Not Enjoying the Things In Life Which Bring You Happiness…


This isn’t a cunting as such, quite the opposite in fact. But hopefully with the permission of the hard working, underpaid and under-appreciated admins (Not sure who they’d be – NA), I would like to put forward a one-off happy cunting. In other words everyday things that make you happy or glad to be alive, or appreciate that life here in the UK isn’t all that bad.

Here’s a few examples:-
Watching reruns of The Good Life and ogling Felicity Kendall’s impeccable arse!
A trip to the local beer garden and enjoying a few drinks with friends on a summer’s evening.
Walking through some of the Lake’s District’s most remote areas and appreciated that this place is really God’s own garden.
Steak & Kidney pie and chips from the local chippy in traditional paper wrapping
German female tourists arriving in their tight-fitting jeans and tops asking for directions while you ogle their “bits”
Pissing all over Porches on my Fireblade at traffic lights
Listening to the musical sounds of the 90s (House, Grunge, Handbag, Thrash
Reading Dick Fiddler’s dreamlike fantasies of trying to entice Gemma Arterton to his mansion in order to take down her particulars.
Listening to Canadian rock band, Rush
Overclocking AMD’s Ryzen Thread Ripper 3990X 64 core 128 thread CPU
Spring and Summer

There’s a few more I have but how about other contributions?

Nominated by: Technocunt

64 thoughts on “Not Enjoying the Things In Life Which Bring You Happiness…

  1. Upbeat nom this?
    I enjoy
    Sulking
    Moaning
    Saying NO
    Led Zeppelin
    Casual racism
    Formal racism
    Motorhead
    Chips n gravy
    Peak District
    Dirty looks
    Sex Pistols
    Rain&snow
    Akitas
    Mean pranks
    Hollands pies
    And writing letters of complaint.
    And whiskers on kittens.

  2. Bravo sir.

    Glenfarclas scotch.
    Pork and black pudding pie.
    A good looking lass in a summer dress that moves in all the right places.
    Cresting a big hill in the Peaks.
    Being a bloke not infected by The Gayness.
    A pub crawl.

    Oh and knowing that not everyone is a woke slave is also a boost to morale.

    Pip pip!

  3. Good Morning

    My dogs, a source of joy in good times and a source of comfort in sad ones.

    I hope we’re not going soft on here.

    • Can’t agree with you there.
      Most mornings I wake up and think “Fuck it – I’m still here”
      Dying in my sleep would give an immense feeling of happiness although if I was dead, I might never know…
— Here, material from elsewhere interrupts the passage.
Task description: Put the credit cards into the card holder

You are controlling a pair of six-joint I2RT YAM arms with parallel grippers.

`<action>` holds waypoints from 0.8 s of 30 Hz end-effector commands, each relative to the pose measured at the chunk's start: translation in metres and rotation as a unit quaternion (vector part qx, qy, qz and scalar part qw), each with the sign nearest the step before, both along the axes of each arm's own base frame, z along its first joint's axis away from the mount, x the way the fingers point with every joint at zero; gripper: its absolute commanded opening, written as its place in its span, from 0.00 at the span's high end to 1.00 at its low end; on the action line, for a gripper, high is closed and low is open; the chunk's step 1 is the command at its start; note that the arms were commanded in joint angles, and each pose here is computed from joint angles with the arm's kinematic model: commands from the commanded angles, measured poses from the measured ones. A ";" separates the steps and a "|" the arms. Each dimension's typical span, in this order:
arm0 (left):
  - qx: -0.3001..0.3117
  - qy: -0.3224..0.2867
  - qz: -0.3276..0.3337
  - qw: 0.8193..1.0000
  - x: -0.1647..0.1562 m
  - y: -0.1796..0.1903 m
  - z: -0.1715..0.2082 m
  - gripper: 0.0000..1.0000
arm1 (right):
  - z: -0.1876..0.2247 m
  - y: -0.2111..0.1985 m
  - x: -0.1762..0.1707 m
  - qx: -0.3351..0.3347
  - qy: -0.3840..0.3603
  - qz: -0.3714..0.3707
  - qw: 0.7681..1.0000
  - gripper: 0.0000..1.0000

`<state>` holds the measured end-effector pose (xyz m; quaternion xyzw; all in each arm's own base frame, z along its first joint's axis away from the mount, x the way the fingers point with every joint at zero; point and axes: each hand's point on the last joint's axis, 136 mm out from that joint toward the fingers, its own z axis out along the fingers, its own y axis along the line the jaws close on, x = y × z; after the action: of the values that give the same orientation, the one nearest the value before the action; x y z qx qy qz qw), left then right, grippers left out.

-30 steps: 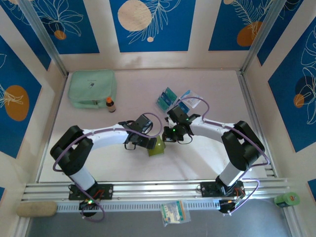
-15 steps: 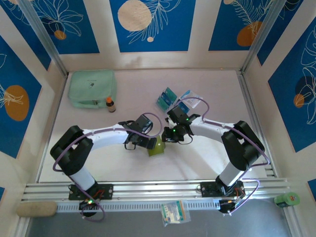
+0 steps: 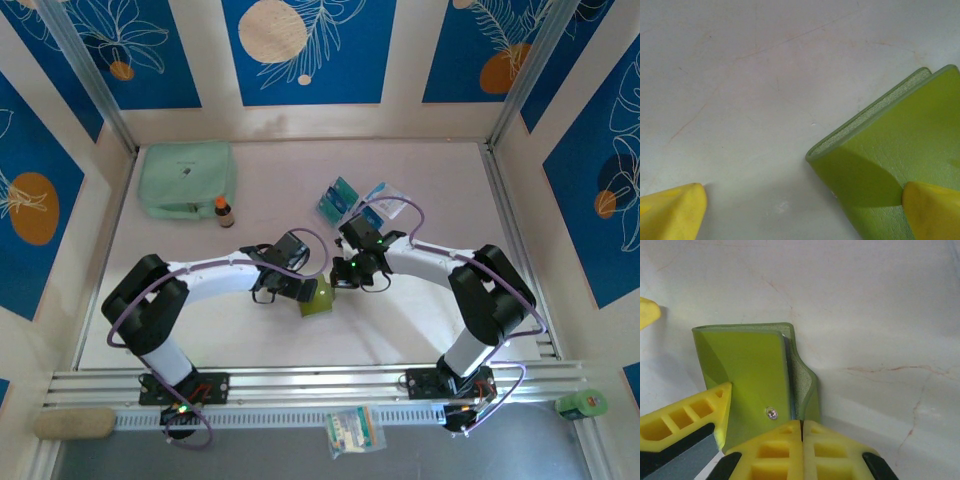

      • EDIT: other than Diane Abbott, a perennial favourite here in the antipodes especially with the over 90s “Put that English politician on” they say, “You know, the one who can’t add up” [pause] “or do anything else either.”

        • Congratulns on such a nice photo of her (and whatizname) well done! the image control dep’t.

  4. “….Dick Fiddler’s dreamlike fantasies of trying to entice Gemma Arterton to his mansion….”

    You cheeky Bugger….if Gemma and I weren’t in the middle of a 96 hour Tantric sex-session involving us enacting every one of the 444 positions in the Kama Sutra in a different room in my vast mansion,the Hounds,Under-Butler and I would come round to your house and administer a sound thrashing.
    Expect to hear the tootle of my hunting-horn,revving of a Hilux and baying of the Hounds sometime over the weekend.

    • One would never stoop so low as to personally administer a thrashing. One has staff for such things. One must maintain standards after all…

  5. Settling into a chair in the pub for the first pint.
    A bacon sarnie on Sunday morning.
    That afterglow.
    Dropping a rancid fart that permeates those paper face masks.

  6. Lisa Nandy’s lovely bouncing knockers

    British Summer Time – nice long light evenings

    British crime films made at Merton Park in the 1950s

    The Music of Beethoven

    My dog

    The spouse farting when her overbearing chiropodist visits her

    The garden

    My shed

    Clasic radio comedy repeated on 4 Extra

    A good book

  7. Tits.

    Booze.

    The 1978 FA Cup Final.

    Freedom for East Anglia (Queensland Branch).

  8. Pussers Rum (red label) for me, or Woods at a pinch.

    Fuck it! Any other rum really.

  9. “”German female tourists arriving in their tight-fitting jeans and tops asking for directions while you ogle their “bits”””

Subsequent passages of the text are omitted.